Пресса реакционно-охранительного направления (газеты «Гражданин», «Московские ведомости») встретила пьесу Чехова резко враждебно, объявила ее «клеветой», «карикатурой» на действительную жизнь. Дворянско-буржуазные либеральные критики разных течений (Суворин, Р. И. Сементковский, П. П. Перцов), напротив, всячески возвышали, идеализировали Иванова, видели в нем жертву пошлой среды, уставшего бойца, героя «малых дел».
Почти все рецензенты отмечали очевидные литературные достоинства «Иванова»: отсутствие в пьесе избитых сценических приемов, шаблонных положений, ее непохожесть на трафаретные образцы современной драматургии, на драматические поделки В. А. Крылова, П. М. Невежина, Суворина.

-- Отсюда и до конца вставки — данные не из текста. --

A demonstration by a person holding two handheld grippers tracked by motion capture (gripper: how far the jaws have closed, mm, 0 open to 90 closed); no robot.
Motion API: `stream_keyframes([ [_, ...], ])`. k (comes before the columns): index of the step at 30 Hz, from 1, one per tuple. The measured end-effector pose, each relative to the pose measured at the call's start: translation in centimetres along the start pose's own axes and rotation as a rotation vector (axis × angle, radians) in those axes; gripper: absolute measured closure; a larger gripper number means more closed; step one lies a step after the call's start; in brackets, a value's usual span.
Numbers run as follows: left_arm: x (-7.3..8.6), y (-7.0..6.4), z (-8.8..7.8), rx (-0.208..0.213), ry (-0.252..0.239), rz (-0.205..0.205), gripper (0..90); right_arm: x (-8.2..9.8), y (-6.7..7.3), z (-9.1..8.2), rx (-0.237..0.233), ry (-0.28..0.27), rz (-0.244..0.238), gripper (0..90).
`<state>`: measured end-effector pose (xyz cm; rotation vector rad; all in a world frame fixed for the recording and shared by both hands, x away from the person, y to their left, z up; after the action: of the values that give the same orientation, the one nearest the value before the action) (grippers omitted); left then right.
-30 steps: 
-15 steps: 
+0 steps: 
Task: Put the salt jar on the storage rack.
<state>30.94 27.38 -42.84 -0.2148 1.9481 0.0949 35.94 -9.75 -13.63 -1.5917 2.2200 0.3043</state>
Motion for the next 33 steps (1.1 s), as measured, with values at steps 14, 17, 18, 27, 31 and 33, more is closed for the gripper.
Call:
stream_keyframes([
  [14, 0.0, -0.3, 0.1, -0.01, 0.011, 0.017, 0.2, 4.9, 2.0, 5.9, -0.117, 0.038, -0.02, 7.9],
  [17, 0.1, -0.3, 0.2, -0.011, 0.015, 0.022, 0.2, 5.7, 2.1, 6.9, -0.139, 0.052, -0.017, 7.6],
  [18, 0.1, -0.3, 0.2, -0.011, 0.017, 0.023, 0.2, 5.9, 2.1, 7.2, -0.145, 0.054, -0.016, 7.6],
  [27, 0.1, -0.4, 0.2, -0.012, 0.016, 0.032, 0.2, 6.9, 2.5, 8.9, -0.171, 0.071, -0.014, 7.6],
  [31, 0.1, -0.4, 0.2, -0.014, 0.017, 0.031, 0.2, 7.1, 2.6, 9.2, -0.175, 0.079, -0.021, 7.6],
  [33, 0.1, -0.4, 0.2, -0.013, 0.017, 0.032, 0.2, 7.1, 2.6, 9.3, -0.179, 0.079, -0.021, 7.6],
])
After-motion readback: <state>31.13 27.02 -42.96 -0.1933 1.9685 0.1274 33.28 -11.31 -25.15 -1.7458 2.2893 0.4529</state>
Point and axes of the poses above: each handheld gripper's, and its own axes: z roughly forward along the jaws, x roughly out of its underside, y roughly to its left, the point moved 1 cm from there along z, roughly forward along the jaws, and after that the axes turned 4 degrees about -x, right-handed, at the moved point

Однако, оставаясь в пределах традиционных представлений о драматической форме, они были далеки от истинного понимания драматургического новаторства пьесы Чехова.
Д. М. Городецкий, встретивший Чехова в Ялте летом 1889 г., вспоминал потом, что в публике тогда много говорили об «Иванове» и «Медведе». Но если «Медведь» был «предметом восторгов и не сходил в столицах и провинции с афиш», то «Иванов» был лишь «предметом любопытства и споров». По свидетельству мемуариста, Чехов в то время «очень интересовался „Ивановым“ и часто возвращался к разговорам на эту тому. Неуспех, постигший в общем итоге пьесу, рядом с признанием ее литературности и с любопытством, возбужденным ее новыми приемами, объяснялся, по мнению Чехова, привычкой к устарелым формам» (Д. Городецкий. Между «Медведем» и «Лешим». Из воспоминаний о Чехове. – «Биржевые ведомости», 1904, 18 июля, № 364).